Enhanced photocatalytic activity for degradation of ofloxacin and dye by hierarchical flower-like ZnS/MoS2/Bi2WO6 heterojunction: Synergetic effect of 2D/2D coupling interface and solid sulfide solutions

Abstract

To strengthen the photocatalytic degradation of antibiotics and organic dyes, the band structure engineering serves as an efficient approach, which can be realized by constructing heterostucture photocatalysts. Herein, 0D/2D/2D ZnS/MoS2/Bi2WO6 (ZMB) hierarchical flower-like microspheres were smoothly prepared via in-situ growth of Bi2WO6 nanoparticles on ZnS/MoS2 surfaces. The results illustrated that the content of Bi2WO6 played a crucial role in regulating the photocatalytic activity of ZMB heterostructures.

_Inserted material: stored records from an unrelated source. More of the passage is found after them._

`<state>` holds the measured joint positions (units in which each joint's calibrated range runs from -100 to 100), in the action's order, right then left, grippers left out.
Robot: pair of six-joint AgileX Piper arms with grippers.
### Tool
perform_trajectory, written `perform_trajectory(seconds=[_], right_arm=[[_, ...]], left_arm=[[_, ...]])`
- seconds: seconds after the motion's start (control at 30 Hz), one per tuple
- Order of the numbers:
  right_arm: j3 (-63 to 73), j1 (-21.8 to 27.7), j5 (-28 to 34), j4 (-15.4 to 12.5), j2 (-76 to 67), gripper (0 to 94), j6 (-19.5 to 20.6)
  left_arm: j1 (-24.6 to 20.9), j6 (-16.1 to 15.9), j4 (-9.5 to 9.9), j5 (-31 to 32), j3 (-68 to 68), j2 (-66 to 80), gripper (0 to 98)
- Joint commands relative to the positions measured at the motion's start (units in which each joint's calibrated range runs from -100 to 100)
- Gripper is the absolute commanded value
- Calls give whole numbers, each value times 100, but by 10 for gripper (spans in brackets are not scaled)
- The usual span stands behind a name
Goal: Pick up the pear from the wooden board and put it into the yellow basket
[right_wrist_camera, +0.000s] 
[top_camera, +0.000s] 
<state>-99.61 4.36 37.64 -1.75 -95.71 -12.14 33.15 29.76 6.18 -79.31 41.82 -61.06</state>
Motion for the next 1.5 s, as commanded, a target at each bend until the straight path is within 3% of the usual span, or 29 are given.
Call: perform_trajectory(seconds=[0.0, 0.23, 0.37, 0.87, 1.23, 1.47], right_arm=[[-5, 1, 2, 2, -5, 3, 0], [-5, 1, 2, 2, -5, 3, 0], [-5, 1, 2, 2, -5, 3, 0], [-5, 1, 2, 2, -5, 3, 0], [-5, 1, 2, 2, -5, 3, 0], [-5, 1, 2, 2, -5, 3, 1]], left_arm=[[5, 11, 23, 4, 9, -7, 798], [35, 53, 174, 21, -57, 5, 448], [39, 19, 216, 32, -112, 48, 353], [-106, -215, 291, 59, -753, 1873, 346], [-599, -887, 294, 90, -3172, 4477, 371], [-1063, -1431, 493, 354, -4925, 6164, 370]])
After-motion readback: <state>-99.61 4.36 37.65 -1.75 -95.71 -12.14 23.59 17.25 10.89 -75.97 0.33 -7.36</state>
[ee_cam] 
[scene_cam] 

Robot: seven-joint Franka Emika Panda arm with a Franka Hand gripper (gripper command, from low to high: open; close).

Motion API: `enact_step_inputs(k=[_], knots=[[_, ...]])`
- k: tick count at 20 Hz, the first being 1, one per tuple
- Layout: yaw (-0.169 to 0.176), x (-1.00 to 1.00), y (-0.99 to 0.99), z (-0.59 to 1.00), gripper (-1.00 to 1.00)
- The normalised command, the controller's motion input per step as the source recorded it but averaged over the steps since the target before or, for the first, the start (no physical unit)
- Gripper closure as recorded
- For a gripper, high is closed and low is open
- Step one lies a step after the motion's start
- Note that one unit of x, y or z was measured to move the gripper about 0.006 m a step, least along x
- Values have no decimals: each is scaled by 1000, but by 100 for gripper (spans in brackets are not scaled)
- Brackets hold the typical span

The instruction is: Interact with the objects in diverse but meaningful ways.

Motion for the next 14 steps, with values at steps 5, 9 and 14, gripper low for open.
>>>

ZMB-7 showed a better degradation capacity compared to ZnS/MoS2 and other ZMB composites, and the degradation rates of ofloxacin (OFL) and rhodamine B (RhB) respectively reached 98.5% and 91.1% under light illumination. The enhanced photocatalytic activity could be attributed to the large specific surface, improved separation of photogenerated carriers, as well as rapid charge transfer by combining the advantage of 2D coupling interfaces generated from MoS2/Bi2WO6 and composition-controlled band gap in solid sulfide solutions. On the basis of active species trapping experiments and HPLC-MS tests, a possible photocatalytic mechanism and gradation pathway for OFL were further proposed. The ternary ZnS/MoS2/Bi2WO6 heterojunction with enhanced photocatalytic activities in the work may have vital applications for environmental purification owing to its synergistic effects between composition and microstructure.